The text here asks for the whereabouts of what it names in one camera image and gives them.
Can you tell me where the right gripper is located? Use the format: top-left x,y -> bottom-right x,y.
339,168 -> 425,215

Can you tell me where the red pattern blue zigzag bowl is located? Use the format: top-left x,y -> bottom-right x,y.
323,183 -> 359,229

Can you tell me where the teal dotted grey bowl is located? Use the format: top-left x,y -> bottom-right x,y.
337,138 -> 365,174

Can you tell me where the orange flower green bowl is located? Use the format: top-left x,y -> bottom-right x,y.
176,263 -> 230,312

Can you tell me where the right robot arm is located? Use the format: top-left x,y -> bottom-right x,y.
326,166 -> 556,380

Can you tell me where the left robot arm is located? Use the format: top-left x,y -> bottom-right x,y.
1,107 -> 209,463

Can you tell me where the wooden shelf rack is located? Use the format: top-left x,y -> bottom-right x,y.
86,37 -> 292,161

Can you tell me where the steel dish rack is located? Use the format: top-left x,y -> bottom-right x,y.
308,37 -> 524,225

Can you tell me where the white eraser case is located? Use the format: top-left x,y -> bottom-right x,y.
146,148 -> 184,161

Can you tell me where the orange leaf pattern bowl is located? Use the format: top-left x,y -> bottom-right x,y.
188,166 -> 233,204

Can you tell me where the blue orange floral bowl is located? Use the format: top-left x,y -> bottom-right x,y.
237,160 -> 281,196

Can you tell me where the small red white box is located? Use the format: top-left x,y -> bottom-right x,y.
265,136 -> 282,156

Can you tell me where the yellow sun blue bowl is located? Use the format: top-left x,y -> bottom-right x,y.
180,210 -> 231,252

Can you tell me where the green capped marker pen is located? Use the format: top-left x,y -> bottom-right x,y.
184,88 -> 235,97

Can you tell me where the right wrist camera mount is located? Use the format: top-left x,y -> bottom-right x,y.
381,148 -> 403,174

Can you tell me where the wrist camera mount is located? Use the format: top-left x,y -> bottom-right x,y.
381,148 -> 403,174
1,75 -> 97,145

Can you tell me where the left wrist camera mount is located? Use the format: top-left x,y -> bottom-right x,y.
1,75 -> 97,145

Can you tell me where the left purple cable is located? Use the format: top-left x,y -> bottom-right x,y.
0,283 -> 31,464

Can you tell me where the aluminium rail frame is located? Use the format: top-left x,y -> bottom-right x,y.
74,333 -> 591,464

== == ==

◆ TASK ITEM:
Take the line that contains "Can you tell me where the green" and every line after it to the end of the entries above, and reproduce them exactly.

◆ WRITTEN SOLUTION:
Can you tell me where the green capped marker pen is located? Use the format: top-left x,y -> bottom-right x,y.
184,88 -> 235,97

Can you tell me where the right wrist camera mount is located? Use the format: top-left x,y -> bottom-right x,y.
381,148 -> 403,174

Can you tell me where the wrist camera mount is located? Use the format: top-left x,y -> bottom-right x,y.
381,148 -> 403,174
1,75 -> 97,145

Can you tell me where the left wrist camera mount is located? Use the format: top-left x,y -> bottom-right x,y.
1,75 -> 97,145

Can you tell me where the left purple cable is located? Use the format: top-left x,y -> bottom-right x,y.
0,283 -> 31,464

Can you tell me where the aluminium rail frame is located? Use the format: top-left x,y -> bottom-right x,y.
74,333 -> 591,464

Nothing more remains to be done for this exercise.